__What to produce__: The data below holds a line containing "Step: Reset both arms" and a line containing "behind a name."; please quote exactly those two lines and every line between them, and nothing else.

__Dataset extract__:
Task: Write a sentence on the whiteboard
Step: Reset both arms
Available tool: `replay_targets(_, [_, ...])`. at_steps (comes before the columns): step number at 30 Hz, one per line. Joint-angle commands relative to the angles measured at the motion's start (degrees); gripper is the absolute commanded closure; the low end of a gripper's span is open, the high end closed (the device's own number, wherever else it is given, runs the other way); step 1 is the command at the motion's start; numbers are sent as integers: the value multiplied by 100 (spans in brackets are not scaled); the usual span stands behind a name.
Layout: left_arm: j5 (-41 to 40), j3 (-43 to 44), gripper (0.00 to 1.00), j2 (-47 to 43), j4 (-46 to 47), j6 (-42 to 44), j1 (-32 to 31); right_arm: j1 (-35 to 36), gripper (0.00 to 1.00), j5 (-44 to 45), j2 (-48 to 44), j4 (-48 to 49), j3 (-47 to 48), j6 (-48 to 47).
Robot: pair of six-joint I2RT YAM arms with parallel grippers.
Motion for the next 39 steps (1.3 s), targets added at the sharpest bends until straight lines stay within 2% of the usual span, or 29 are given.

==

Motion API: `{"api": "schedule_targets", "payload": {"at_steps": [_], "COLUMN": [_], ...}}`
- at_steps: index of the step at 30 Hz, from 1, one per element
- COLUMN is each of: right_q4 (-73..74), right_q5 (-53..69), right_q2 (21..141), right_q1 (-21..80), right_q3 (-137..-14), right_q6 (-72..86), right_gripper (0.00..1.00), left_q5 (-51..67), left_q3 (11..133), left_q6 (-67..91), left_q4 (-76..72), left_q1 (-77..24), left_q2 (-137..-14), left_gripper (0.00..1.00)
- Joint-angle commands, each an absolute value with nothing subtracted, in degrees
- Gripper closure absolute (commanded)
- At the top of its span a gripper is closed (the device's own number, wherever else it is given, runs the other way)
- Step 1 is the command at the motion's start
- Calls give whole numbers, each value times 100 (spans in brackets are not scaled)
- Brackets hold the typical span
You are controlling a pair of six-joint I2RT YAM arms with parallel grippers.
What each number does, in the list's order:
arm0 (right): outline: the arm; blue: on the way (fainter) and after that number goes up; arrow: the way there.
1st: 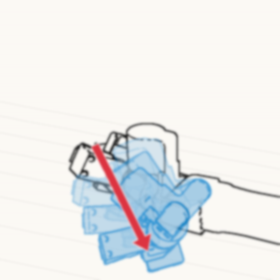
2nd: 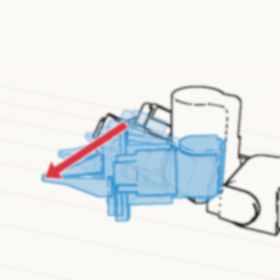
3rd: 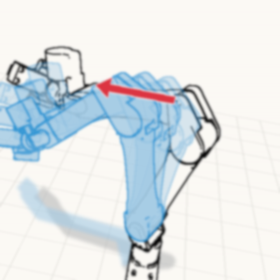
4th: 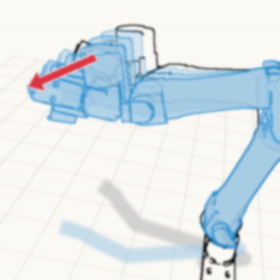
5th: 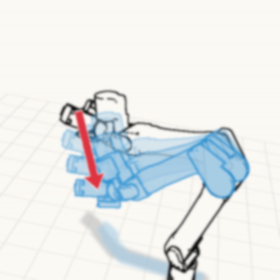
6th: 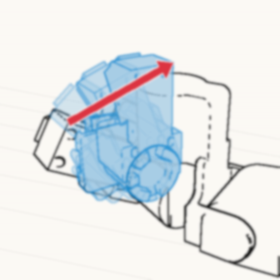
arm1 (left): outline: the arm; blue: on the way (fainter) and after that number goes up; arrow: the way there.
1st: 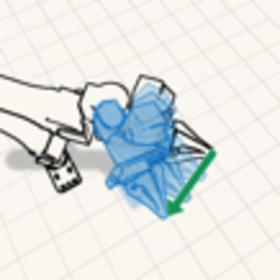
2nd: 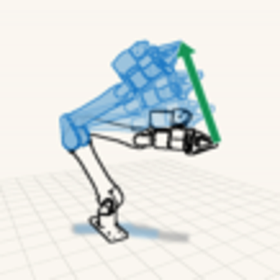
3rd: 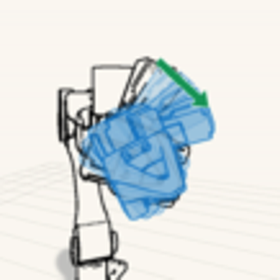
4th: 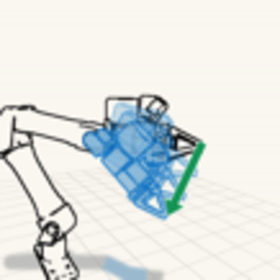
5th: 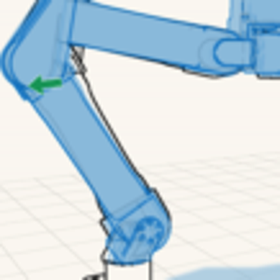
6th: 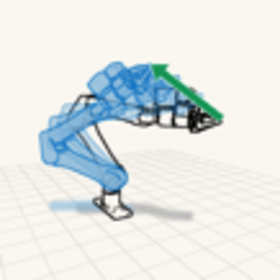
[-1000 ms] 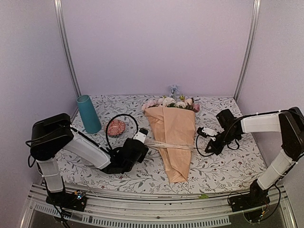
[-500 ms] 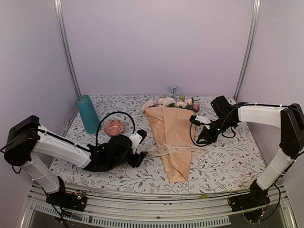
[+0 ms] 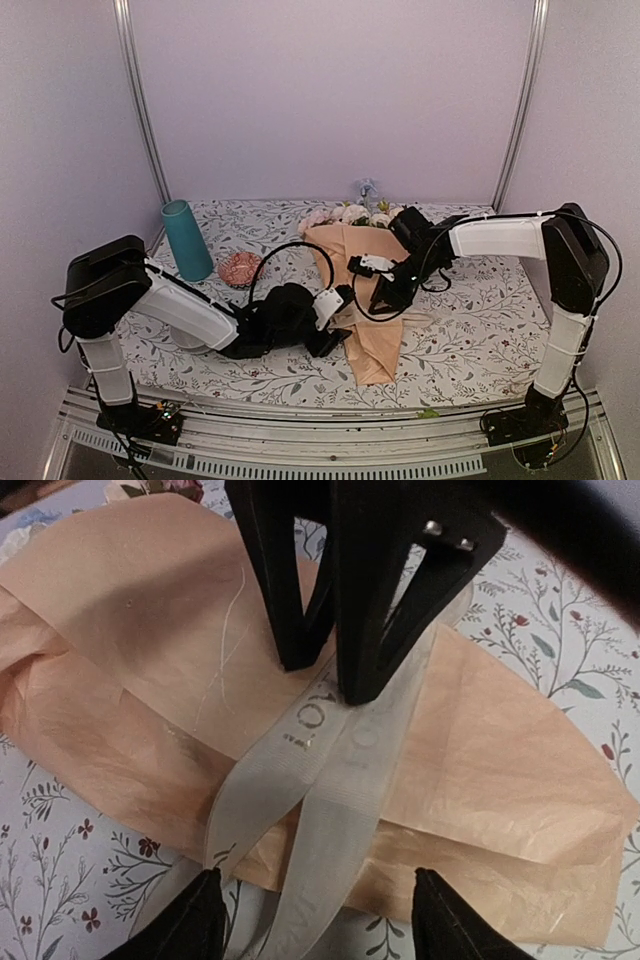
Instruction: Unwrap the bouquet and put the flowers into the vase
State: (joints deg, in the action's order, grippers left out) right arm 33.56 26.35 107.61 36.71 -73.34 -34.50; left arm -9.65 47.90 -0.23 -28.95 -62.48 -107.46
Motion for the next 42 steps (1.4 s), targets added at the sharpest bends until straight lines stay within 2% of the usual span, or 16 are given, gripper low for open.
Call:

__Exercise output__:
Step: Reset both arms
Available tool: `replay_targets(_, [_, ...])`. at_steps (comes before the columns): step number at 30 Hz, one per line. Joint-angle commands relative to the angles measured at the motion's start (degrees); gripper is the absolute commanded closure; the low end of a gripper's span is open, the high end closed (the device's own number, wherever else it is given, runs the other way); step 1 is the command at the motion's start; numbers are sent as integers: the value multiplied by 100 (spans in brackets are not scaled); the usual span stands behind a name.

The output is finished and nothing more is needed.